The Parade article said Jason had rescued the manual
elevator from the old Biltmore in New York. The elevator operator
played with his white handlebar mustache as he waited for a fare to
take upstairs. The building’s legend posted beside the elevator
showed the Red Cloud Corporation consumed the entire third floor.

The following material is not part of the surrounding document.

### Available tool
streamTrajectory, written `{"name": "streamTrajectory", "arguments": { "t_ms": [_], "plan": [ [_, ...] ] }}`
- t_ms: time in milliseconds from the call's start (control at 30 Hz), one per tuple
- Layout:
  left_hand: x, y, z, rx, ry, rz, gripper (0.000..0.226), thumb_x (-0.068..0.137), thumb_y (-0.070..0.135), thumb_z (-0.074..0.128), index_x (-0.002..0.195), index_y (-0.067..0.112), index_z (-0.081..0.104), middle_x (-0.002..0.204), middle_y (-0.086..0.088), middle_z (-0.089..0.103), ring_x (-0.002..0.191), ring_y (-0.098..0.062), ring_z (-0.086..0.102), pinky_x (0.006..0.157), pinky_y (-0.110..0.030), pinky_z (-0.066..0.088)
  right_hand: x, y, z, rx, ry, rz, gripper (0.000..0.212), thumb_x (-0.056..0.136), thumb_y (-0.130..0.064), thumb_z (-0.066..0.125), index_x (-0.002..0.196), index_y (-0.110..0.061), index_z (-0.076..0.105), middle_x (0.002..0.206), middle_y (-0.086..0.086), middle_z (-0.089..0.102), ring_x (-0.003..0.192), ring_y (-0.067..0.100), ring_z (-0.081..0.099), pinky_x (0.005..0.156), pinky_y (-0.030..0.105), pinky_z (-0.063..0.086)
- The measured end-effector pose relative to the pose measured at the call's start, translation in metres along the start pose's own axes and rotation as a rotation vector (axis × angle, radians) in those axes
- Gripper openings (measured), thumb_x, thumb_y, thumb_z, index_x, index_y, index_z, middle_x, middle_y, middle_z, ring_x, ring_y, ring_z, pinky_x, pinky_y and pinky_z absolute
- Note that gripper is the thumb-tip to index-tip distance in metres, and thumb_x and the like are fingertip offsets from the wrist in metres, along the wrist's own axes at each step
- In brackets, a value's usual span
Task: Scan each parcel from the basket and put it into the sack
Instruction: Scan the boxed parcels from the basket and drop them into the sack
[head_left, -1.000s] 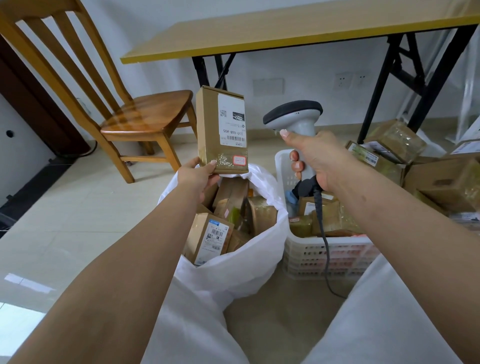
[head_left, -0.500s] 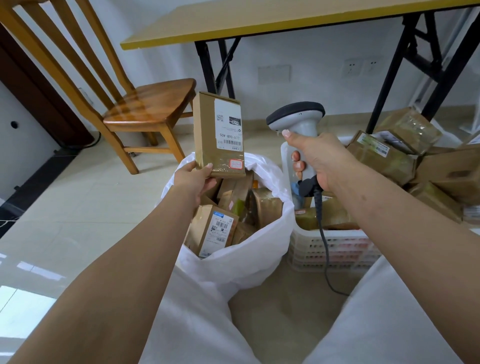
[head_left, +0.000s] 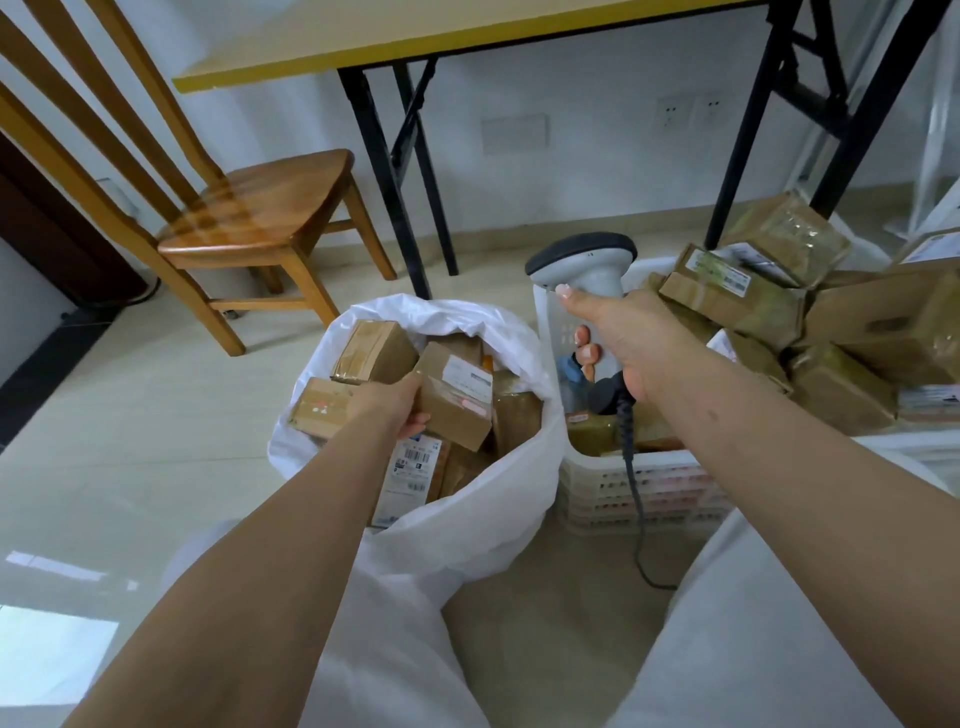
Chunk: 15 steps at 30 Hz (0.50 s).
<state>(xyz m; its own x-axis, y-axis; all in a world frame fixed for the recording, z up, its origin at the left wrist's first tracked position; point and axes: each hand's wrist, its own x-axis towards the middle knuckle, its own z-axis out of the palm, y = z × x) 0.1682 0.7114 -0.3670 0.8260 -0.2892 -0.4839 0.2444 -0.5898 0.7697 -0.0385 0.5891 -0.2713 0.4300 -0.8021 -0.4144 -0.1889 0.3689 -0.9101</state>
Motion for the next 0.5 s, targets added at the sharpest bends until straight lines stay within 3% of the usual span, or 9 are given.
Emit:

Manny bypassed the elevator and headed for the stairs to work off
the breakfast sandwich. By the time he reached the third floor, a
bead of sweat had formed on his forehead and he dabbed at it with
his handkerchief. He sucked air, winded, but not as winded as he
was last month taking stairs in D.C.
At last Manny’s heart
rate slowed, and he stepped into the Red Cloud office. The
receptionist faced the elevator so she could greet anyone coming
off that floor. She was a Lakota half his age, and sat jotting on a
memo pad as she cradled a phone on her neck.
Manny waited,
thankful for the time to look around the office. Large photos
framed in rustic, graying barn wood hung every few feet, some
aerial shots and others close-ups. He put on his reading glasses
and looked at the captions. He recognized the Salt Lake City
Celestial, the tallest hotel on the Great Salt Lake when it was
built. The before-and-after photos showed Jason had transformed a
barren hillside into a flourishing resort.
Manny admired more
pictures showing how efficiently—almost magically—the Red Cloud
Corporation had developed land that other developers had passed up
as useless. The most recent date of any picture was six years
ago.
“Can I help you?” The
receptionist smiled easily at him.
Manny unfolded his
badge wallet. She looked first to the ID, then to Manny and handed
it back. “I’d like to talk with Clara Downing.”
“Ms. Downing is
awfully busy,” the receptionist stammered, then stopped and took a
deep breath before continuing, “I can set up an appointment for
you.”
“Is she
in?”
She shot a glance at
a door marked with Jason Red Cloud’s brass nameplate. “She’s so
busy today, with the death of Mr. Red Cloud and getting the firm in
order for auditors.”
Manny leaned over the
counter. “I’ve been calling here every day to talk with her. Now do
I need to issue a summons for her to appear at the Rapid City FBI
field office?”
She dropped her eyes
and stood. “This way, please.” She escorted Manny through an
enormous door that appeared far older than any he ever saw in a
modern building. One gouge on the door looked like a giant chain
had drug itself across the wood, leaving a deep, insulting wound.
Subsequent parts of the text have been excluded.